• _Exercise objective_
Exactly repeat all the records below, omitting the images they hold.
+-------+
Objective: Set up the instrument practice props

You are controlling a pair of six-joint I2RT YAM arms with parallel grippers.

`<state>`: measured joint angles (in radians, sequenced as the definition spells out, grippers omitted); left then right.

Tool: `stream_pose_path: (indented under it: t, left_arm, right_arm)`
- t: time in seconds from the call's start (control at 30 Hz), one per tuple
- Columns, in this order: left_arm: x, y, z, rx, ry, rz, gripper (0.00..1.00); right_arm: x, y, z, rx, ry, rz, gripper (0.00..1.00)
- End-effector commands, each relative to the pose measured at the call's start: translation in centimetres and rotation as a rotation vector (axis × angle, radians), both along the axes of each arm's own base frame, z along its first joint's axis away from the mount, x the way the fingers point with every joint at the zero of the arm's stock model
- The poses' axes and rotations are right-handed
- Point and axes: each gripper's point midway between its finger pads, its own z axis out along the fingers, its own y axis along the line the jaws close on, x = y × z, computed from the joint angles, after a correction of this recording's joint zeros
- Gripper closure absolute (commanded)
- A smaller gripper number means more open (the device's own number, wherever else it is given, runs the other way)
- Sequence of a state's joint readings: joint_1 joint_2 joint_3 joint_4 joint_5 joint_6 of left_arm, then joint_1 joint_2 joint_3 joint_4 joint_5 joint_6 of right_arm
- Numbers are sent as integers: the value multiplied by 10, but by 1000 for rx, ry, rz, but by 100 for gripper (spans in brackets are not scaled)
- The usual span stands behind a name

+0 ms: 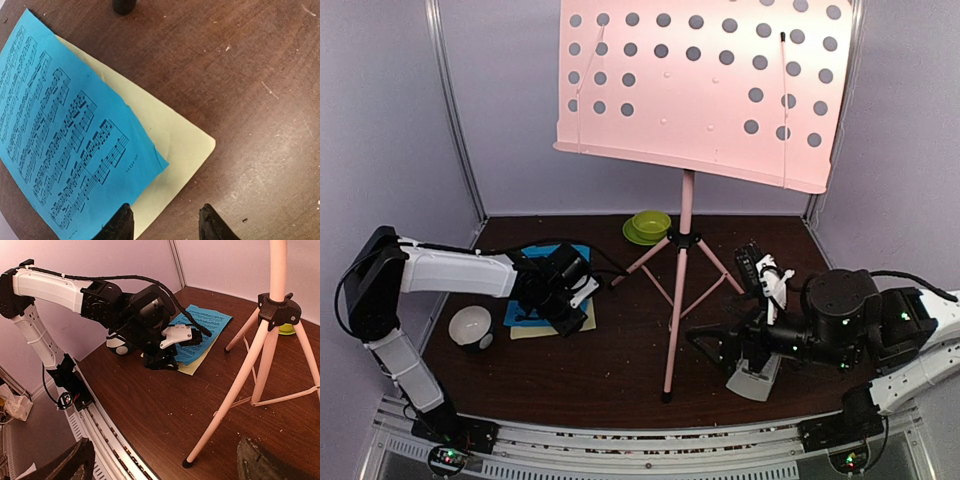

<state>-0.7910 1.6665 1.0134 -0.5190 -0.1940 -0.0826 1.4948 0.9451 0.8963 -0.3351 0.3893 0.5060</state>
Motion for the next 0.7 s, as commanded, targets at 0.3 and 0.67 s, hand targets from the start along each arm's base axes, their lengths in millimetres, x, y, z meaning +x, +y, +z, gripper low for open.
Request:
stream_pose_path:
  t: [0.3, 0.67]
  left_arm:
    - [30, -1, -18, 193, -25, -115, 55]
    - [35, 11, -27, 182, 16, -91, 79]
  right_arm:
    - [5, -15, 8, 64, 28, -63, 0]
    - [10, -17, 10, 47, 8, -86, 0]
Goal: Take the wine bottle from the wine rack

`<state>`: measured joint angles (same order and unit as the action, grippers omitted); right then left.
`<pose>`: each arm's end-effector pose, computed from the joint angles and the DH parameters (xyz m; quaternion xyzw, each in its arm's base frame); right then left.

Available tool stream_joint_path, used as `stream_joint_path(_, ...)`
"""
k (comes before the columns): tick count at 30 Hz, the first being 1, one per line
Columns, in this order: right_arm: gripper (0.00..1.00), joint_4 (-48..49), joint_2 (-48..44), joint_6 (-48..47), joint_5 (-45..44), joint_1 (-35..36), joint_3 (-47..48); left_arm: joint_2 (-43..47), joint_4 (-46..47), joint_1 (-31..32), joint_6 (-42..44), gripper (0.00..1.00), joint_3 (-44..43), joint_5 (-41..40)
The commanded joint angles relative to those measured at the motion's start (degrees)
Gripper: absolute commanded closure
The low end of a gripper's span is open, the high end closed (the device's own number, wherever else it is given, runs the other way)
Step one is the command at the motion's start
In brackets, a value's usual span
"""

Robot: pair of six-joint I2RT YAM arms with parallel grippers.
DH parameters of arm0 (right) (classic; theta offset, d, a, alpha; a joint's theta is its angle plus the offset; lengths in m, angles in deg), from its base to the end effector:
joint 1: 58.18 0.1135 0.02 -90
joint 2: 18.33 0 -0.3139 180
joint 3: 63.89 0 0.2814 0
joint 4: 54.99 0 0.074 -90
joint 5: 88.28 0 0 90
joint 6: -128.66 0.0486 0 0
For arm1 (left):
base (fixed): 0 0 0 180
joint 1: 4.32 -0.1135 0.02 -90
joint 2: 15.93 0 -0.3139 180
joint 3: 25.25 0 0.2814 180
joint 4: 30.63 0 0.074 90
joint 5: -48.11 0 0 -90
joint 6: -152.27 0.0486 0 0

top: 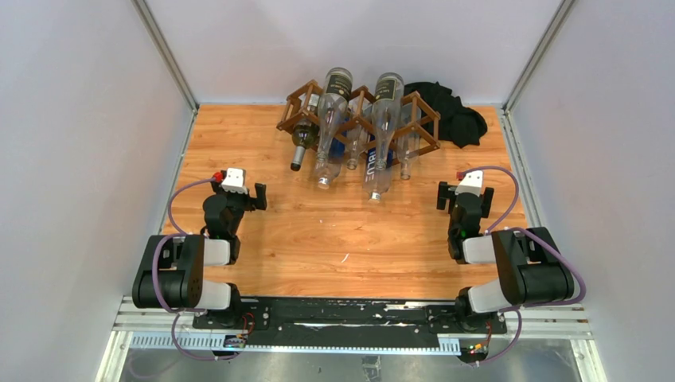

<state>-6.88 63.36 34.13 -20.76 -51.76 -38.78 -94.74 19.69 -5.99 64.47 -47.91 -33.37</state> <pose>0.2478 0.0092 0.1717 0.0558 0.7516 -0.1370 0.6428 0.2374 -0.0003 0.1753 0.0532 0.7399 -0.0325 0.6699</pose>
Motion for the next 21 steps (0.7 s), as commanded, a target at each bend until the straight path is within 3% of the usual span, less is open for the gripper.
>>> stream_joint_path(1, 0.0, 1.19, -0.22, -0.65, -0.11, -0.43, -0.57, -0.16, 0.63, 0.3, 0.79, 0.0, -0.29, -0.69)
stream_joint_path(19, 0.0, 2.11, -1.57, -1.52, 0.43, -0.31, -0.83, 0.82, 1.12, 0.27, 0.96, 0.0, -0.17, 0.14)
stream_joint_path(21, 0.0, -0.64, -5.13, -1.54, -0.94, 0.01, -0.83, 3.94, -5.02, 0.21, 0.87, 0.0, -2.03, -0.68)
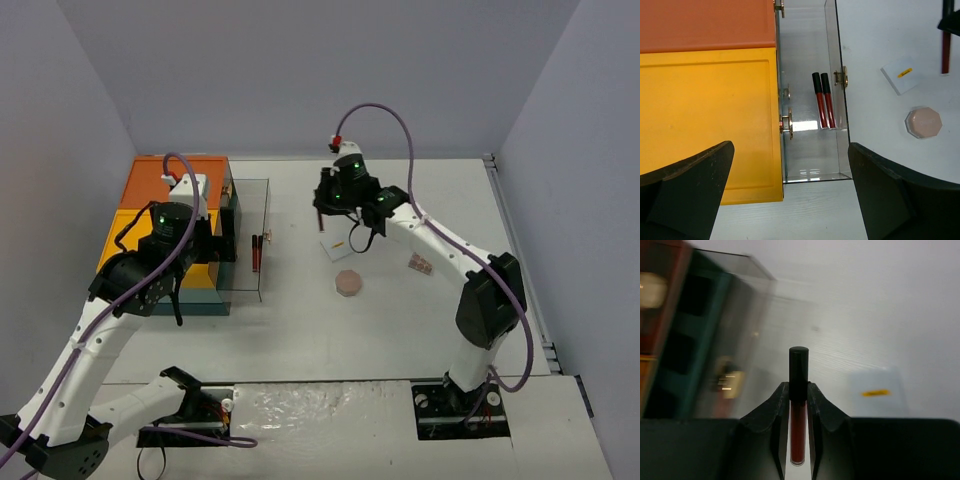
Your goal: Organize the makeup
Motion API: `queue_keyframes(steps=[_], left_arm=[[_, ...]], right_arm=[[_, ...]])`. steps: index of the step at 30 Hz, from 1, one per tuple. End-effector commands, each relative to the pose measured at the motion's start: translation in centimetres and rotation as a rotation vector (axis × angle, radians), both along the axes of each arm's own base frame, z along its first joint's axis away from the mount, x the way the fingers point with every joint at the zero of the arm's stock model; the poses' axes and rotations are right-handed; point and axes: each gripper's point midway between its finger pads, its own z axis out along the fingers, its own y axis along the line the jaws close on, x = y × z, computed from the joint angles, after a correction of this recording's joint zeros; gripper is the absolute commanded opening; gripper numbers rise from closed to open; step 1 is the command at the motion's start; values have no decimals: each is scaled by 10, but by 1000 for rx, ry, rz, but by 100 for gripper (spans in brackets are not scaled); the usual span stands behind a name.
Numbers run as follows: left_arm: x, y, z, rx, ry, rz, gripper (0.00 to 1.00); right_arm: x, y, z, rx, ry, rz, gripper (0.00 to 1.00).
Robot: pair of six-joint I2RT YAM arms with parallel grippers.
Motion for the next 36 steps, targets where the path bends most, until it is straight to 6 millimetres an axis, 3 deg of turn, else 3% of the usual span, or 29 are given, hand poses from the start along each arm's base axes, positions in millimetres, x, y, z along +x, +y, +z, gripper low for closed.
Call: queue_keyframes(steps=[1,4,6,9,13,17,20,21,24,28,32,36], left_arm=[[6,3,38,-50,-100,26,97],[3,5,38,-44,-95,29,97],[3,5,37,-42,-89,32,97],[0,6,36,-46,-81,35,97],[1,3,36,-53,-76,27,97],[8,-6,36,-71,-67,5,97],[16,-17,40,-96,-67,-22,97],[19,-19,37,-92,-59,-22,97],[34,-40,40,-134,-45,-66,97],[56,-74,33,-208,-2,-124,97],[80,-110,16,-224,41,-167,97],[98,-151,5,-218,65,-224,97]], right_arm=[[-19,100,104,336,-146,76,0],[-26,152,115,470,-131,134,1],[-25,174,108,505,-94,150,3],[-27,196,98,522,-70,182,25],[-28,201,90,498,-71,216,54],[-29,185,98,449,-115,230,66],[-26,151,109,388,-172,195,69],[-28,148,95,365,-145,192,69],[-15,74,92,204,-212,56,71],[-16,-31,54,24,-175,-118,80],[-39,-103,31,-72,-149,-231,98],[-56,-148,19,-99,-124,-310,100]])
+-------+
• _Output of the exercise_
Objective: Set up the instrument practice props

You are controlling a pair of six-joint I2RT YAM arms with parallel grippers.

`<state>`: measured joint angles (in radians, sequenced as the definition spells out, grippers omitted); left then right.

Tool: `stream_pose_path: (indented under it: t, left_arm, right_arm)`
- t: time in seconds from the call's start (control at 30 Hz), one per tuple
- Columns, in this order: left_arm: x, y, z, rx, ry, rz, gripper (0.00..1.00); right_arm: x, y, z, rx, ry, rz, gripper (0.00..1.00)
- End-effector commands, each relative to the pose measured at the call's start: translation in centimetres and rotation as a rotation vector (axis × angle, radians), both along the axes of each arm's own base frame, z along its first joint's axis away from the mount, x the way the fingers point with every joint at the zero of the arm's stock model
- The poses' axes and rotations are right-handed
- Point and axes: each gripper's point midway between its finger pads, its own z axis out along the fingers, its own y axis along the line the jaws close on, x = y × z, computed from the joint angles, after a correction of this recording's joint zeros
- Gripper closure absolute (commanded)
- A smaller gripper number means more open (the device's own number, wherever else it is given, runs the other way)
- Sequence of a state's joint readings: joint_1 joint_2 joint_3 joint_4 joint_5 joint_6 of left_arm, then joint_1 joint_2 joint_3 joint_4 joint_5 joint_6 of right_arm
- Numbers are sent as integers: the value multiplied by 10, but by 1000 for rx, ry, rz, but by 100 for gripper (spans in brackets are not scaled)
- The usual span stands behind a name

+0 ms: 

<state>-0.7910 1.6665 1.0134 -0.5190 -0.1940 -0.0826 1.4948 0.9451 0.8963 -0.3351 0.3893 0.5060</state>
Motion for the next 0.7 s, as commanded, targets at 0.3 and 0.67 s, hand targets from the start along each arm's base axes, their lengths in millimetres, x, y, z meaning +x, +y, +z, gripper low for open.
Request:
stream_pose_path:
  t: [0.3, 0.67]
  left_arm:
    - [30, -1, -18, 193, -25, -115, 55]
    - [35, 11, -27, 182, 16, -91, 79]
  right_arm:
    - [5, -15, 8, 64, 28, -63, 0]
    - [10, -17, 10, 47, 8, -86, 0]
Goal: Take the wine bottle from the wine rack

`<state>`: measured joint angles (same order and unit as the action, grippers omitted); right then left.
`<pose>`: each arm's end-effector pose, computed from the joint angles and the DH parameters (xyz m; quaternion xyzw, each in its arm's base frame); right then left.

Available tool stream_joint_path, used as `stream_joint_path(_, ...)`
"""
k (comes before the columns): tick count at 30 Hz, the first being 1, one per line
Columns, in this order: right_arm: gripper (0.00..1.00), joint_4 (-48..49), joint_2 (-48..44), joint_6 (-48..47), joint_5 (-45..44), joint_1 (-35..36), joint_3 (-47..48); left_arm: joint_2 (-43..47), joint_4 (-46..47), joint_1 (-31..32), joint_6 (-42..44), gripper (0.00..1.00), joint_3 (-44..43), joint_5 (-41..40)
The commanded joint angles relative to those measured at the motion's start (degrees)
Gripper: absolute commanded closure
The low end of a gripper's span is open, the high end closed (the device's own number, wherever else it is given, runs the other way)
Step one is the command at the motion's start
In brackets, a value's usual span
"""

Robot: pair of six-joint I2RT YAM arms with parallel grippers.
DH parameters of arm0 (right) (classic; theta offset, d, a, alpha; a joint's theta is its angle plus the offset; lengths in m, angles in deg), from its base to the end effector:
joint 1: 58.18 0.1135 0.02 -90
joint 2: 18.33 0 -0.3139 180
joint 3: 63.89 0 0.2814 0
joint 4: 54.99 0 0.074 -90
joint 5: 88.28 0 0 90
joint 6: -128.66 0.0486 0 0
For arm1 (left):
base (fixed): 0 0 0 180
joint 1: 4.32 -0.1135 0.02 -90
joint 2: 15.93 0 -0.3139 180
joint 3: 25.25 0 0.2814 180
joint 4: 30.63 0 0.074 90
joint 5: -48.11 0 0 -90
joint 6: -152.27 0.0486 0 0

top: 

<state>-6.88 63.36 34.13 -20.76 -51.76 -38.78 -94.74 19.69 -5.99 64.47 -47.91 -33.37</state> <pose>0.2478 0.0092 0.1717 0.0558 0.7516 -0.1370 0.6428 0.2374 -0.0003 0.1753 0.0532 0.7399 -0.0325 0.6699</pose>
Motion for the next 21 steps (0.7 s), as commanded, a target at each bend until the straight path is within 3% of the usual span, less is open for the gripper.
>>> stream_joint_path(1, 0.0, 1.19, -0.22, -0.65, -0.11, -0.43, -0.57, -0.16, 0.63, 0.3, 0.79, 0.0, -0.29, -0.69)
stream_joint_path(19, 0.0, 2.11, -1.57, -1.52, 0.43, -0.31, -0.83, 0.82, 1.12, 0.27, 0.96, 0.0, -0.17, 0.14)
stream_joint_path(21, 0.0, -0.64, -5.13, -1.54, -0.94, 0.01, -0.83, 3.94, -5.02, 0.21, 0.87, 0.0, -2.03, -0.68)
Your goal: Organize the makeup
Motion API: `queue_keyframes(steps=[_], left_arm=[[_, ...]], right_arm=[[_, ...]])`. steps: index of the step at 30 Hz, from 1, one per tuple. End-effector commands, each relative to the pose measured at the motion's start: translation in centimetres and rotation as a rotation vector (axis × angle, radians), both along the axes of each arm's own base frame, z along its first joint's axis away from the mount, x the way the fingers point with every joint at the zero of the arm's stock model; the poses' axes and rotations are right-handed; point and axes: each gripper's point midway between its finger pads, its own z axis out along the fingers, its own y axis along the line the jaws close on, x = y × z, computed from the joint angles, after a correction of this recording's joint zeros; gripper is the absolute commanded opening; gripper numbers rise from closed to open; step 1 is the command at the motion's start; values have no decimals: each is scaled by 10, but by 1000 for rx, ry, rz, but by 100 for gripper (spans in brackets are not scaled); the usual span stands behind a name.
Numbers run as follows: left_arm: x, y, z, rx, ry, rz, gripper (0.00 to 1.00); right_arm: x, y, z, rx, ry, rz, gripper (0.00 to 1.00).
Robot: pair of six-joint I2RT YAM arms with parallel grippers.
Motion for the next 36 steps, targets where the path bends most, until it is straight to 6 millimetres an axis, 3 deg of turn, else 3% of the usual span, or 29 are given, hand poses from the start along each arm's base axes, positions in millimetres, x, y, z along +x, +y, +z, gripper low for closed.
Call: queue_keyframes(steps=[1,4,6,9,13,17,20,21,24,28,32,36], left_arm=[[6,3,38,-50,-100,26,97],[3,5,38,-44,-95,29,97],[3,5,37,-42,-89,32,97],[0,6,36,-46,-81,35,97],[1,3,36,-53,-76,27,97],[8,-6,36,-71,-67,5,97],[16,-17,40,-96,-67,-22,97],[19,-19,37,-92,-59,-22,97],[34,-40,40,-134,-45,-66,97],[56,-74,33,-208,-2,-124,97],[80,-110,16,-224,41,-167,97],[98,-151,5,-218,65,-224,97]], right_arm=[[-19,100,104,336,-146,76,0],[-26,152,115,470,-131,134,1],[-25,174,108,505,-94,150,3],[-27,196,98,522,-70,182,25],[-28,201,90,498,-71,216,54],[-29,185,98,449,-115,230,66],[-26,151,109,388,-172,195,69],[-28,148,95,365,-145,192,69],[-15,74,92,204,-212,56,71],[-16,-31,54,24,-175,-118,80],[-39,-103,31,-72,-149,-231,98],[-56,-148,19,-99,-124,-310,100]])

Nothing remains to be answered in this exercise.